ACTIVITY: Would you please copy each line of the data in which the string "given" occurs?

Collection entries:
---------------

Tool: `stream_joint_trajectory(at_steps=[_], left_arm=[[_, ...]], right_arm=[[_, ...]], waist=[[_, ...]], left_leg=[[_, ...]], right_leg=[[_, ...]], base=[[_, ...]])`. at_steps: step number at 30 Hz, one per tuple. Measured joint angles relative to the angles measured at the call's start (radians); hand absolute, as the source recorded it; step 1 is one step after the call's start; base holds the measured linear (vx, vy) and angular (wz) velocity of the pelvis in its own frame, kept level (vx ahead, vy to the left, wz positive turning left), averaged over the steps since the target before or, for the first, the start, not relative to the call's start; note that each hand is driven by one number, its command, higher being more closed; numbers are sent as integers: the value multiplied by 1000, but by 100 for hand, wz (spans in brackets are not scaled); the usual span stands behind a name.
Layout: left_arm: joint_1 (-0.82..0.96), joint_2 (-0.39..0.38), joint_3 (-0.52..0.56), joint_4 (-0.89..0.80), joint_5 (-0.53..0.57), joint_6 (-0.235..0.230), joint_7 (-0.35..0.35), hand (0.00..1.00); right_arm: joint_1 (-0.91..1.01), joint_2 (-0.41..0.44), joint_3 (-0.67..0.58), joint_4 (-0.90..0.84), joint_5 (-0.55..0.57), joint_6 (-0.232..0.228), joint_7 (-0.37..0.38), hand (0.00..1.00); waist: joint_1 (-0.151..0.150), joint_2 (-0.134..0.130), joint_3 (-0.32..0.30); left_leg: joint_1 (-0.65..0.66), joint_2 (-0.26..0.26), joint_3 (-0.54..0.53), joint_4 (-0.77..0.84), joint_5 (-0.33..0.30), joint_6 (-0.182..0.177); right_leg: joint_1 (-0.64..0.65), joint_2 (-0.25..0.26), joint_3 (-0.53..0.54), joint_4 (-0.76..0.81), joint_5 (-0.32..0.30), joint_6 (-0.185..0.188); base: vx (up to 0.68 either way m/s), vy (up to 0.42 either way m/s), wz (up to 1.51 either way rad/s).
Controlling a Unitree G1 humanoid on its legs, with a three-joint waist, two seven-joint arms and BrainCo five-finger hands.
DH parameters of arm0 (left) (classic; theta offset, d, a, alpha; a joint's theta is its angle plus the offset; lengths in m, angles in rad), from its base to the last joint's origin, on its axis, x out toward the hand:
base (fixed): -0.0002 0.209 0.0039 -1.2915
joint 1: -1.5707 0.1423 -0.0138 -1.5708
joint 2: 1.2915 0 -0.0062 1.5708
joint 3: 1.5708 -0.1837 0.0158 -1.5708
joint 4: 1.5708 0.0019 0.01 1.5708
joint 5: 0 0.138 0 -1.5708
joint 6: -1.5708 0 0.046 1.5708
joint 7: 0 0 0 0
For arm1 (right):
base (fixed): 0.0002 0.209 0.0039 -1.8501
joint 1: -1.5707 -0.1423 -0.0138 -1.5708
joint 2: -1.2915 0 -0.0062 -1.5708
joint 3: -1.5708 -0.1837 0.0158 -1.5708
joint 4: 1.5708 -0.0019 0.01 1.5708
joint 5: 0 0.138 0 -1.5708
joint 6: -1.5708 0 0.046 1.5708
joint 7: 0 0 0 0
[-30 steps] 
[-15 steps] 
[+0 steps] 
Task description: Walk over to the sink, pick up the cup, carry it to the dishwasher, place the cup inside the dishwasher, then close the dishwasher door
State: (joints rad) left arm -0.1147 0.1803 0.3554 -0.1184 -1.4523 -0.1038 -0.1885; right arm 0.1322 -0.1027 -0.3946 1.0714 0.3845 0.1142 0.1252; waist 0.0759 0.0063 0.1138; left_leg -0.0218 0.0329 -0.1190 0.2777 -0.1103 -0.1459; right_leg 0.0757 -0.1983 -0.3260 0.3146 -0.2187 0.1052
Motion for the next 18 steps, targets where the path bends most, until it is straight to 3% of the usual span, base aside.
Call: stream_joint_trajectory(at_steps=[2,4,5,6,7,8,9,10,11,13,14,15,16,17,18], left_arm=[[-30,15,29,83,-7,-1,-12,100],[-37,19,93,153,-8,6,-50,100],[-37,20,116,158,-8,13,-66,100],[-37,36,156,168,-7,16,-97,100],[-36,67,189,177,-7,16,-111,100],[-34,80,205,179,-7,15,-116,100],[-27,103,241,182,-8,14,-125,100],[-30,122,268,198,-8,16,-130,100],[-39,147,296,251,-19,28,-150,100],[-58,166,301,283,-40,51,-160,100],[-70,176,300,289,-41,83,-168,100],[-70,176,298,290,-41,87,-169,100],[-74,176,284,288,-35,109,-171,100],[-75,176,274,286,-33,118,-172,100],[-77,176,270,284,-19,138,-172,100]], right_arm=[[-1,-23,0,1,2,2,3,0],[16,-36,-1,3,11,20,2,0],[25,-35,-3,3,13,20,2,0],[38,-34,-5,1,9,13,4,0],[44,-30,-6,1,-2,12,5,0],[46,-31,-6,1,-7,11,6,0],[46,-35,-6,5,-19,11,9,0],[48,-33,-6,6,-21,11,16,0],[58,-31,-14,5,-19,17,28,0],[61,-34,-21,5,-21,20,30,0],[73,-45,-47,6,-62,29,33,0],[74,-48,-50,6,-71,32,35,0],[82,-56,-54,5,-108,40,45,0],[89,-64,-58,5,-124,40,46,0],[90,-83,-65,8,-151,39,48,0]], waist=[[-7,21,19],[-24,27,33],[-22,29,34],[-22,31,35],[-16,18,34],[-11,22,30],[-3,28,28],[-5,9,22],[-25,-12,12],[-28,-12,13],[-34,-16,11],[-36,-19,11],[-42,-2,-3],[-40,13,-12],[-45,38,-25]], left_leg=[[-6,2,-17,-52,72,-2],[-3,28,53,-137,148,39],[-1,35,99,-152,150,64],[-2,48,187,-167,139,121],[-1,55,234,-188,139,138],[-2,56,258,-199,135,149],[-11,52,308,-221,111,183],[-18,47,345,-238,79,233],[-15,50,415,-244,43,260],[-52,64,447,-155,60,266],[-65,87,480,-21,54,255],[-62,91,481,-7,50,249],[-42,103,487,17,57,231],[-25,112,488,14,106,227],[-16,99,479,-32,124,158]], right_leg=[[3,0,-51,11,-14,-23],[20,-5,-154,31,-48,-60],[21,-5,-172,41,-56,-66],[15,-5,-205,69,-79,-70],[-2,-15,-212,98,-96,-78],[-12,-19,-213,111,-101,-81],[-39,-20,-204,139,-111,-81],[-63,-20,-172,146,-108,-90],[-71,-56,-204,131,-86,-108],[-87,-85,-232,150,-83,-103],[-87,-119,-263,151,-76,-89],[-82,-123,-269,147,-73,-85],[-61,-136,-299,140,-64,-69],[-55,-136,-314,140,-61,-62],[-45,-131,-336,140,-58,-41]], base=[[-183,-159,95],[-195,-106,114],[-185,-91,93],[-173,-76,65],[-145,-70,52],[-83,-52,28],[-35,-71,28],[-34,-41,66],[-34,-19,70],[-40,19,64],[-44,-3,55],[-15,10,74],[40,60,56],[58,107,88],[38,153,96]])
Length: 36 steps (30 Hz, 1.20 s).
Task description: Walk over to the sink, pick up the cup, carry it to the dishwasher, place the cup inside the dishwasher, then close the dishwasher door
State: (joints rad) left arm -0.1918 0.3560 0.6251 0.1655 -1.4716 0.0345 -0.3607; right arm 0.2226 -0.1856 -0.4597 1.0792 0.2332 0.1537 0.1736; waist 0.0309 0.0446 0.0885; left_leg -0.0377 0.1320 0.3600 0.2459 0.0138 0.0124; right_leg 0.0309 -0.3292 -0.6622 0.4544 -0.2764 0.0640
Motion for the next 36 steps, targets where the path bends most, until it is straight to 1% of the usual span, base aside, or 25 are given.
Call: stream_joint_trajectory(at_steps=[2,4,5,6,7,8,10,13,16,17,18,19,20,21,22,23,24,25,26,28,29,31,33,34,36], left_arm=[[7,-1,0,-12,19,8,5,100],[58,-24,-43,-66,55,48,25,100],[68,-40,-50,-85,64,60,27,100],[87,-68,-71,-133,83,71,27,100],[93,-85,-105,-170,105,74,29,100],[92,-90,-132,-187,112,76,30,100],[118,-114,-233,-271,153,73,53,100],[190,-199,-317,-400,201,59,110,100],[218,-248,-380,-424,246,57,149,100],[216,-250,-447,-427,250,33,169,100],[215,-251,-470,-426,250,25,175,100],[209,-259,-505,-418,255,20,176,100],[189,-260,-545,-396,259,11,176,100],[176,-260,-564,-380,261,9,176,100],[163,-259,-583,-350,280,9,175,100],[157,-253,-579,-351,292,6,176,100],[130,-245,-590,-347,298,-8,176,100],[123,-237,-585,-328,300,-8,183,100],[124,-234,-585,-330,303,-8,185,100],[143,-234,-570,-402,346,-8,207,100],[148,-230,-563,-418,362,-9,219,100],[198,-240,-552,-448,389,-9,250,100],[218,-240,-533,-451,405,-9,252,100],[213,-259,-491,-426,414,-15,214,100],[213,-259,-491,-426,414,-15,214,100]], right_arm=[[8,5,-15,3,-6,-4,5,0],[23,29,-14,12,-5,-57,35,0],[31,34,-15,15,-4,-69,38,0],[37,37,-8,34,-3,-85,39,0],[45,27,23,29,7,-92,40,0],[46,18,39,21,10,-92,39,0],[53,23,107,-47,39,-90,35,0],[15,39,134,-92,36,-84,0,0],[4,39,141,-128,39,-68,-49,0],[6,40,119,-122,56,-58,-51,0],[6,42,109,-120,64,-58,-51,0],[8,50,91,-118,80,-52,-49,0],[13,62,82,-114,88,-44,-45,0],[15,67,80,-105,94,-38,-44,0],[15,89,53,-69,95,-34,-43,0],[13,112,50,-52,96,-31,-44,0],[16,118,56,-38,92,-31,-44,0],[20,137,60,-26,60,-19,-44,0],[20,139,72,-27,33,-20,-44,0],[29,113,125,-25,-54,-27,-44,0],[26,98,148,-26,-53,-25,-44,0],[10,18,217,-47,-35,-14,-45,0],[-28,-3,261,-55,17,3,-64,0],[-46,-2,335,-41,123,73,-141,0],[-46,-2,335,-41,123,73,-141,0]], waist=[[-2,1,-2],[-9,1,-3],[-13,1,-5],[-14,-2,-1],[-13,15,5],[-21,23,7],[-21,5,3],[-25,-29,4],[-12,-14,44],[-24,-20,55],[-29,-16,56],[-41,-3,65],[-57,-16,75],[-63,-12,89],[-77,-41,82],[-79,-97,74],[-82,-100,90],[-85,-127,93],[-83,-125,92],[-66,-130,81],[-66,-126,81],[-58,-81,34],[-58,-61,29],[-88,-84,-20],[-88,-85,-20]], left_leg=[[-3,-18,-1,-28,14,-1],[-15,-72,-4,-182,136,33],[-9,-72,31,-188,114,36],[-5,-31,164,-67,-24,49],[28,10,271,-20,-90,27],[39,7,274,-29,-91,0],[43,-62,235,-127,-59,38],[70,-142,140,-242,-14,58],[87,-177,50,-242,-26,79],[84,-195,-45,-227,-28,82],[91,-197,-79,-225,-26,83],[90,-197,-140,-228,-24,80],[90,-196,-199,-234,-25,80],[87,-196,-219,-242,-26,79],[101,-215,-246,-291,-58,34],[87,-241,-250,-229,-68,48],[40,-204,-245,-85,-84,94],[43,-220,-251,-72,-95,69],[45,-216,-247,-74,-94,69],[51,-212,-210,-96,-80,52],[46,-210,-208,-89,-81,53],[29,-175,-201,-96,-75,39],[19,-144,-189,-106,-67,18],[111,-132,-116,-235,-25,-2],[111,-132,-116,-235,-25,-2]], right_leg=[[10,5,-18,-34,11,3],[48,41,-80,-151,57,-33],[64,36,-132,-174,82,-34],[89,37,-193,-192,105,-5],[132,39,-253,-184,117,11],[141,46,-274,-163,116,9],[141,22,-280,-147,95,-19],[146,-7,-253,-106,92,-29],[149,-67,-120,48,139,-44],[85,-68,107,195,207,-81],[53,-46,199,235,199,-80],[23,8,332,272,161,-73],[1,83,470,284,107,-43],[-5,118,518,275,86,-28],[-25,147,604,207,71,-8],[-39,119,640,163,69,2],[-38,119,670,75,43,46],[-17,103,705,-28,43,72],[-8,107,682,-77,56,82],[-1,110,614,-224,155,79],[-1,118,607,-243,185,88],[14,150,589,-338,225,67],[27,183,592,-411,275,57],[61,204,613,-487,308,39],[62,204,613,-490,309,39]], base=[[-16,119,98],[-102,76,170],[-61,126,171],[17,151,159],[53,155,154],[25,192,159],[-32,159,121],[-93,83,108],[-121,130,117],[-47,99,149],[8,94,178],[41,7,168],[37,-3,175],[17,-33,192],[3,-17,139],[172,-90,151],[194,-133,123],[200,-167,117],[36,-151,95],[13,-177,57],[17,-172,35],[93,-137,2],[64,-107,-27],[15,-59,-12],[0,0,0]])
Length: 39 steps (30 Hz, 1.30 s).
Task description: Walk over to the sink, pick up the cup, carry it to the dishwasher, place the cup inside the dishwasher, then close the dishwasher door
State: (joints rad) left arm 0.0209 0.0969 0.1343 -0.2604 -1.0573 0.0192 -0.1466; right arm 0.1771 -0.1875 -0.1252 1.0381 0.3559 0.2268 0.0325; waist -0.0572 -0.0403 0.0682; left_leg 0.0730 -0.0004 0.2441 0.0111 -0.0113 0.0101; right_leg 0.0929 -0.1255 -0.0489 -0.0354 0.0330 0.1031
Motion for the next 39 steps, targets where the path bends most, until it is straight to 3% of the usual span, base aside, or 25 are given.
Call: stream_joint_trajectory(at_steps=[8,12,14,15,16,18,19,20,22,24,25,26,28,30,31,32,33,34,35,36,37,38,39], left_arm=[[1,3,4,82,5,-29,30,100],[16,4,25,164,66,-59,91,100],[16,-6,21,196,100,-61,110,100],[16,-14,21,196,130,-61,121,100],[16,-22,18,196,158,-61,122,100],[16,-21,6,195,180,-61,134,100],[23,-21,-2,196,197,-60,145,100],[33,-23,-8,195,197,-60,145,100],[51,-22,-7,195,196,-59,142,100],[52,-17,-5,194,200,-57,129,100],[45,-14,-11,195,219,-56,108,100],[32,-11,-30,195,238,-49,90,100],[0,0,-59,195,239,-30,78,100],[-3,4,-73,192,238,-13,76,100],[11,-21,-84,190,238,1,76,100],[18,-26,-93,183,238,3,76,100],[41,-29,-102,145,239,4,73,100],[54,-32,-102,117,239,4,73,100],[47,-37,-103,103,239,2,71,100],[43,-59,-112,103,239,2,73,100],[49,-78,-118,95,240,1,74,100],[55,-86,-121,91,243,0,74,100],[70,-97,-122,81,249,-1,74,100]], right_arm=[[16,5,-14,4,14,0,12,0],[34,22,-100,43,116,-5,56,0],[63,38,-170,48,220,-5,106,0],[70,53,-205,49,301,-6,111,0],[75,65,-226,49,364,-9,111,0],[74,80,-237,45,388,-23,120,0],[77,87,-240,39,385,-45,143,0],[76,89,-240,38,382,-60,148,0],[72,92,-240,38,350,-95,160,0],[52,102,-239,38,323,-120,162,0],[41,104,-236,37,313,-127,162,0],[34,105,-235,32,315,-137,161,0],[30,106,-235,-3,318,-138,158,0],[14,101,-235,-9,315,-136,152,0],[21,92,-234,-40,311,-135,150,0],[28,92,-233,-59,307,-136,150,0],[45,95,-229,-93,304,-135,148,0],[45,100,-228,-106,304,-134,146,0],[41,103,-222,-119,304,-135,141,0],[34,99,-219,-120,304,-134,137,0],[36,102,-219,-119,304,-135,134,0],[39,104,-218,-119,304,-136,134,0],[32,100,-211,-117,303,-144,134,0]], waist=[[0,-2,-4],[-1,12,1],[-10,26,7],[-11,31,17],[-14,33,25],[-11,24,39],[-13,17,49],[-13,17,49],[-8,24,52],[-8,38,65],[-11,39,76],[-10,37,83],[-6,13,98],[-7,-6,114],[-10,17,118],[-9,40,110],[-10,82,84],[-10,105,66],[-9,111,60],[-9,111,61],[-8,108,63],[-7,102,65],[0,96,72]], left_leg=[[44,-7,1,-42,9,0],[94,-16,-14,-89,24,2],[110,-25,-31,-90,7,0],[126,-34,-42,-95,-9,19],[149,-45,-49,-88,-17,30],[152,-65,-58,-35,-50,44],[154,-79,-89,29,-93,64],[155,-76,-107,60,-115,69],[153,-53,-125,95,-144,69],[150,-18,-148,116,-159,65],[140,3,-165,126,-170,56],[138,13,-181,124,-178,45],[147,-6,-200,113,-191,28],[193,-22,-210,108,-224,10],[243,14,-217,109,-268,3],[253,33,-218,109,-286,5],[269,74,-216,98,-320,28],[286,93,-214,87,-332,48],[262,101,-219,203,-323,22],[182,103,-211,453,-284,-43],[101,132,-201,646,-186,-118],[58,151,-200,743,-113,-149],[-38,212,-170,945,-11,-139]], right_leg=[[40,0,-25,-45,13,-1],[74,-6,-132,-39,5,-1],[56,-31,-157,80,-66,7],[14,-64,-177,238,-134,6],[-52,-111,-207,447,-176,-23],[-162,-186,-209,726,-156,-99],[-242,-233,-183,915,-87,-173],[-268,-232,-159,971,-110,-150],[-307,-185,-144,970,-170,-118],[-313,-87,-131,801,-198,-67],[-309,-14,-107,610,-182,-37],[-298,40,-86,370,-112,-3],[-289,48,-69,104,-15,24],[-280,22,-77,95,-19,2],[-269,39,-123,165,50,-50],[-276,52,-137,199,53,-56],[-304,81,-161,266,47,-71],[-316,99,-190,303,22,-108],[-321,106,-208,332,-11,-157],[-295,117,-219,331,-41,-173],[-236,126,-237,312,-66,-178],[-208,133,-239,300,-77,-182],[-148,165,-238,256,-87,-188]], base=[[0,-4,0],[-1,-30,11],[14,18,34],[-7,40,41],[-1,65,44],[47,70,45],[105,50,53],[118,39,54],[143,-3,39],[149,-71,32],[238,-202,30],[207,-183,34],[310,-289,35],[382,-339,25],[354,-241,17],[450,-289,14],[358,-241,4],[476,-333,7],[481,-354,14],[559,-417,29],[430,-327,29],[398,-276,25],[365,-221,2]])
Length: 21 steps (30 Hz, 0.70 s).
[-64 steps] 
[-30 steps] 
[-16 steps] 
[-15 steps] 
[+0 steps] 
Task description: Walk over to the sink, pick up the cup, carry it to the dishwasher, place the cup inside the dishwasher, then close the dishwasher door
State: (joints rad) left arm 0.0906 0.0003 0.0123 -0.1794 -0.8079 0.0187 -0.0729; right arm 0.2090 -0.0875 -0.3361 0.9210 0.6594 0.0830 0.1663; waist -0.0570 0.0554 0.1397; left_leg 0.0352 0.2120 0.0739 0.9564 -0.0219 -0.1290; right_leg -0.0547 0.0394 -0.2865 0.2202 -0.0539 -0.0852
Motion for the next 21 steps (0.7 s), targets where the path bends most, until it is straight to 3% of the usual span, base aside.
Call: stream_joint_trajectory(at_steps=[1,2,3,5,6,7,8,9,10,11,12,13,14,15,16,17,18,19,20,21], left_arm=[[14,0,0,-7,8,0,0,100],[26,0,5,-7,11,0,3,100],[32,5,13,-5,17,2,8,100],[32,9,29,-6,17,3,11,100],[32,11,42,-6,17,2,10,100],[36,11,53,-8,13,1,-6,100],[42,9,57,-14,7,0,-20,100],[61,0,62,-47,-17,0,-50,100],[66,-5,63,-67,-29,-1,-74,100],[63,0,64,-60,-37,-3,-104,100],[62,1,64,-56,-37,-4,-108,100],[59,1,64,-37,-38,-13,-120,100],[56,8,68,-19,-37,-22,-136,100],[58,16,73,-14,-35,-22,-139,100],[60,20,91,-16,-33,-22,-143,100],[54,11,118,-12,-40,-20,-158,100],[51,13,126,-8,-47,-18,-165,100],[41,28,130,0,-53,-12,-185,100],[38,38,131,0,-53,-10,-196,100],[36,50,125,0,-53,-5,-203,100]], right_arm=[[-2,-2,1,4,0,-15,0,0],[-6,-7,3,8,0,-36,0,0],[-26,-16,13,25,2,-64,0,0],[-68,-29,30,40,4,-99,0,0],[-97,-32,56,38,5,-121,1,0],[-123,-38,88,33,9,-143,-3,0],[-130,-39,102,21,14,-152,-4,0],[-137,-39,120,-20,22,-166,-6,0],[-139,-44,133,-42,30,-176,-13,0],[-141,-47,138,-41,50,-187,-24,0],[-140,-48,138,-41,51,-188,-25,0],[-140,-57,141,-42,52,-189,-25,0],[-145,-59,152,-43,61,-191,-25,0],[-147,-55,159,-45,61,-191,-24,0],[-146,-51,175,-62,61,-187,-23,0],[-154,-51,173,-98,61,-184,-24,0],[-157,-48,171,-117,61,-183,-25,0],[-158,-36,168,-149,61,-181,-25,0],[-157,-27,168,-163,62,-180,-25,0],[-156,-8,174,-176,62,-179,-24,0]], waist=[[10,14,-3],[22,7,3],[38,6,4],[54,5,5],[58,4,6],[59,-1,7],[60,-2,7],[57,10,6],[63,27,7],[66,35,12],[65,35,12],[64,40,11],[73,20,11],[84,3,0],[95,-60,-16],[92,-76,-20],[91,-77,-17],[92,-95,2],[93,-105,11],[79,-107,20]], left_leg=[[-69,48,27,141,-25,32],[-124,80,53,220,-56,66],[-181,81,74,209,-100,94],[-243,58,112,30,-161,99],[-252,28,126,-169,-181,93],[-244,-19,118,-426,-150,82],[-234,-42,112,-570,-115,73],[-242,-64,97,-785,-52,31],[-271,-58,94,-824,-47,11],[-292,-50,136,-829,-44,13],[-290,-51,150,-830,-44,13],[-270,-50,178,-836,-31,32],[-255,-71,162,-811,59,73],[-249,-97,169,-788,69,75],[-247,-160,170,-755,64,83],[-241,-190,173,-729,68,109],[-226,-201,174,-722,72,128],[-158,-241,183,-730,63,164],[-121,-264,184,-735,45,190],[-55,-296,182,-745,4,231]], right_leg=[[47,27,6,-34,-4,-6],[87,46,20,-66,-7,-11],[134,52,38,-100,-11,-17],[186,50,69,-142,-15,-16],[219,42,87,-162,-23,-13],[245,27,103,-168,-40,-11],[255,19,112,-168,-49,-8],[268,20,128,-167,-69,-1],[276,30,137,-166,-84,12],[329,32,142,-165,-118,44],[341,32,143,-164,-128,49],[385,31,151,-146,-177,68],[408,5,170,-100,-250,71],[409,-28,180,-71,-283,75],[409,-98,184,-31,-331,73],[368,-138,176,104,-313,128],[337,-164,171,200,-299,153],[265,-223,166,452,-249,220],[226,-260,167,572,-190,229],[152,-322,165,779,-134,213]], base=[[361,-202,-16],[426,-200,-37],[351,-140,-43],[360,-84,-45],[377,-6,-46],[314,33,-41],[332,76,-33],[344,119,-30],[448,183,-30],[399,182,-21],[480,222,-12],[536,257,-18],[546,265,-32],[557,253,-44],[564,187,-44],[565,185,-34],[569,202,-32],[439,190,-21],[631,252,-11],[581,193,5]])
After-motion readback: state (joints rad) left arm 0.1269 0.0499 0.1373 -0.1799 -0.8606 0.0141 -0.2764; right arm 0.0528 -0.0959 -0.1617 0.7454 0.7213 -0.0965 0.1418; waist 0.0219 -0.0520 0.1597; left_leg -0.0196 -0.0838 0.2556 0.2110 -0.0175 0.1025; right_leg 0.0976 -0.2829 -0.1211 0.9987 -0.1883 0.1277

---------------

TASK RESPONSE:
Motion for the next 36 steps, targets where the path bends most, until it is straight to 1% of the usual span, base aside, or 25 are given.
Motion for the next 39 steps, targets where the path bends most, until it is straight to 3% of the usual span, base aside, or 25 are given.

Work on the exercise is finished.